Run the spark-submit job

Once you have created an indexer.jar file, you need to run a spark-submit job on a Solr worker node to index your input file.

  • You have prepared the indexer.jar file and it is available on your local machine.
  • A DDE Data Hub cluster (Tech Preview) is up and running.
  • You have sufficient rights to SSH into one of the cluster nodes.
  • Your user has a role assigned that provides 'write' rights on S3.

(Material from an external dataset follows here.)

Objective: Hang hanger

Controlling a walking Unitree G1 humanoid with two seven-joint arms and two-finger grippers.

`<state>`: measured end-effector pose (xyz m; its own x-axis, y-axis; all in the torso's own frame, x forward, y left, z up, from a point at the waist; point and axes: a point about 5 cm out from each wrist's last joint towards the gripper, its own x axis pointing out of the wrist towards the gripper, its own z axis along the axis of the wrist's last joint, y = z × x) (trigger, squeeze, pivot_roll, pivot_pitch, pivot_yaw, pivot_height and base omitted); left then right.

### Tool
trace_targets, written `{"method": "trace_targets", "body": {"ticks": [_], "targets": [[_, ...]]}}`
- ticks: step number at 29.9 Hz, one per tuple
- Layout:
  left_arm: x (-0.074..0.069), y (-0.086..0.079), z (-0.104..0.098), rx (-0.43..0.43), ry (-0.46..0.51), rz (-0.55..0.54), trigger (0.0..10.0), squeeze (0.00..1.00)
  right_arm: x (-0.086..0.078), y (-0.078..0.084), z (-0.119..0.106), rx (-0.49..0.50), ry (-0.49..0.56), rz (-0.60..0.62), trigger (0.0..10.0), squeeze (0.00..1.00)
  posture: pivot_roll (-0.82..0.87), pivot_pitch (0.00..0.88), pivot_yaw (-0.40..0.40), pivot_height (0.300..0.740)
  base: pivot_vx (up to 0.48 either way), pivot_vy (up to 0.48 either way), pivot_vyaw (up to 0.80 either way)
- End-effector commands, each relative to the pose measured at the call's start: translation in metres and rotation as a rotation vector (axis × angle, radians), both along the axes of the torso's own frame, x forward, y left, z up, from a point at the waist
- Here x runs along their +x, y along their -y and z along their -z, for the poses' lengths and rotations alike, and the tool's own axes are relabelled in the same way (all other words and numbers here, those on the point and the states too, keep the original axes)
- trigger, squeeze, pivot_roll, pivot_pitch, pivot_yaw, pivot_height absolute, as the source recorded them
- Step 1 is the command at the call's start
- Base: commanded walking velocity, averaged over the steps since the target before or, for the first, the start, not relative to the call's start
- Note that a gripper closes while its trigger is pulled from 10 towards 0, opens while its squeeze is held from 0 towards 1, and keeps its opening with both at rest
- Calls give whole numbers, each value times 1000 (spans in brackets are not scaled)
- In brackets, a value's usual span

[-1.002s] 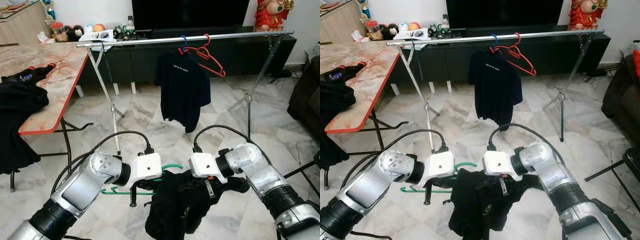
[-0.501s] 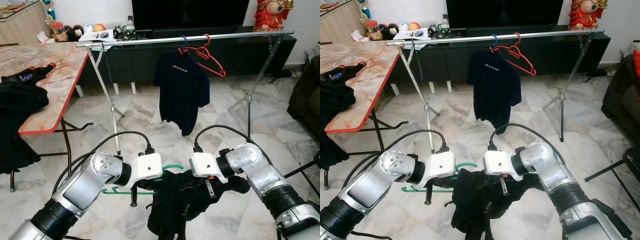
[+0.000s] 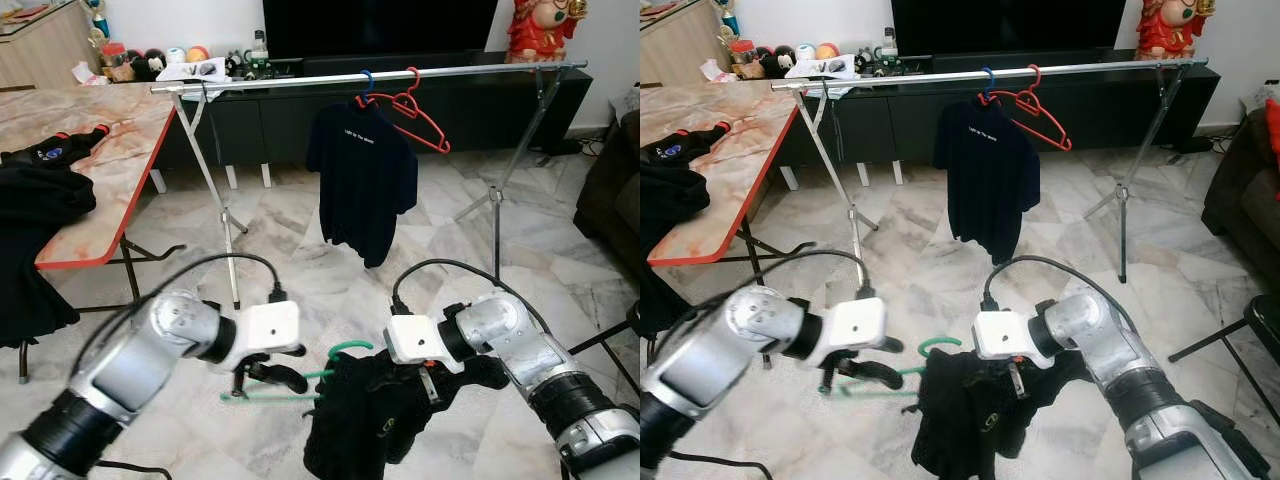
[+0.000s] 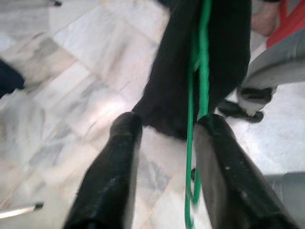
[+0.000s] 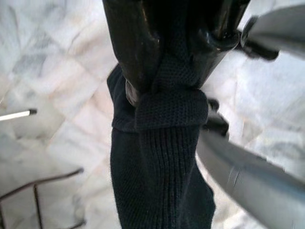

  • You have retrieved the keytab for your environment.
  1. SSH to one of the worker nodes in your Data Hub cluster.
  2. Copy your keytab file to the working directory.
    scp <keytab> <user>@<IP_OF_WORKER_NODE>:/<PATH/TO/WORKING/DIRECTORY>
    For example:
    scp sampleuser.keytab sampleuser@1.1.1.1:/tmp
  3. Create a JAAS file with the following content:
    Client {
      com.sun.security.auth.module.Krb5LoginModule required
      useKeyTab=true
      useTicketCache=false
      doNotPrompt=true
      debug=true
      keyTab="sampleuser.keytab"
      principal="sampleuser@EXAMPLE.COM";
    };
    Replace sampleuser@EXAMPLE.COM with your user principal.
  4. Copy the indexer JAR file to the working directory.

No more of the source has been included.